Le projet de la grande muraille verte s’impose aujourd’hui comme le rempart végétal le plus long au monde, s’étirant sur 7 600 kilomètres du Sénégal jusqu’à Djibouti. Loin d’être une simple opération de reboisement, cette initiative monumentale traverse 11 pays (Sénégal, Mauritanie, Mali, Burkina Faso, Niger, Nigeria, Tchad, Soudan, Érythrée, Éthiopie et Djibouti) avec l’ambition profonde de transformer les zones arides, comptant parmi les plus vulnérables du globe, en véritables pôles ruraux de production et de développement.
L’histoire de ce projet a connu un tournant décisif en 2012 avec l’élaboration d’une stratégie régionale harmonisée pour sa mise en œuvre, coordonnée par la Commission de l’Union Africaine et l’Agence Panafricaine de la Grande Muraille verte. Ce document stratégique, élaboré avec le soutien technique et financier de partenaires internationaux comme la FAO, l’Union européenne et le Mécanisme mondial de l’UNCCD, a permis de structurer l’action collective autour d’objectifs communs.
Les enjeux pour le Sahel sont colossaux, car la muraille ne vise pas seulement à freiner la désertification, mais constitue un levier stratégique pour la sécurité alimentaire, l’adaptation au changement climatique et la préservation de la biodiversité, tout en cherchant à libérer le potentiel socio-économique de millions de personnes vivant dans la région. Cependant, le bilan actuel de l’initiative invite à une réflexion nuancée, oscillant entre la vitrine diplomatique et les dures réalités du terrain.

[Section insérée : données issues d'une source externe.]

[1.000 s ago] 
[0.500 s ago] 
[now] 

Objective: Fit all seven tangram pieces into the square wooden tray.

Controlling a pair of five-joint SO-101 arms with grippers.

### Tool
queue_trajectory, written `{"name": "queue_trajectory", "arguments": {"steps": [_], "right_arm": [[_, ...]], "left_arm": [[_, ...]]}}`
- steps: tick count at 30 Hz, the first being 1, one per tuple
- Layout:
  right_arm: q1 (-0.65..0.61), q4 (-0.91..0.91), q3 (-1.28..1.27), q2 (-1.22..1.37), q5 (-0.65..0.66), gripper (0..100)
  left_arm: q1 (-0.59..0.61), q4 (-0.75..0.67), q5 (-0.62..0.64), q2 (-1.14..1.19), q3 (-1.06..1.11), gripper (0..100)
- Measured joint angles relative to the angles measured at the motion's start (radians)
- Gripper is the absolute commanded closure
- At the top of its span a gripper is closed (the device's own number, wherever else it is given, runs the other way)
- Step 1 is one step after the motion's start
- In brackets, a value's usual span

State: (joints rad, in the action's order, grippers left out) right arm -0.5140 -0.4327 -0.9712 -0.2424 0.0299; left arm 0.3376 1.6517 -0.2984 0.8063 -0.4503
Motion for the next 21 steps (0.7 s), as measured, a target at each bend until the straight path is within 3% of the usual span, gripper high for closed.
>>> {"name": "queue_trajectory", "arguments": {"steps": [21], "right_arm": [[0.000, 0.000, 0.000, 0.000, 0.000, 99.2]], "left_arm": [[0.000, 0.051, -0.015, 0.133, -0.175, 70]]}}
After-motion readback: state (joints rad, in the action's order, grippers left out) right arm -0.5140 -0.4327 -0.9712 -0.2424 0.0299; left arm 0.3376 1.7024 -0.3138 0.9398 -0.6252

Si le projet demeure un symbole fort de la résilience africaine, sa crédibilité technique, organisationnelle et financière est régulièrement interrogée. Entre les annonces ambitieuses et la mise en œuvre effective, le défi reste entier pour s’assurer que ce « mirage » devienne une réalité tangible pour les populations locales, garantissant ainsi la transformation durable des paysages sahéliens face aux pressions environnementales croissantes.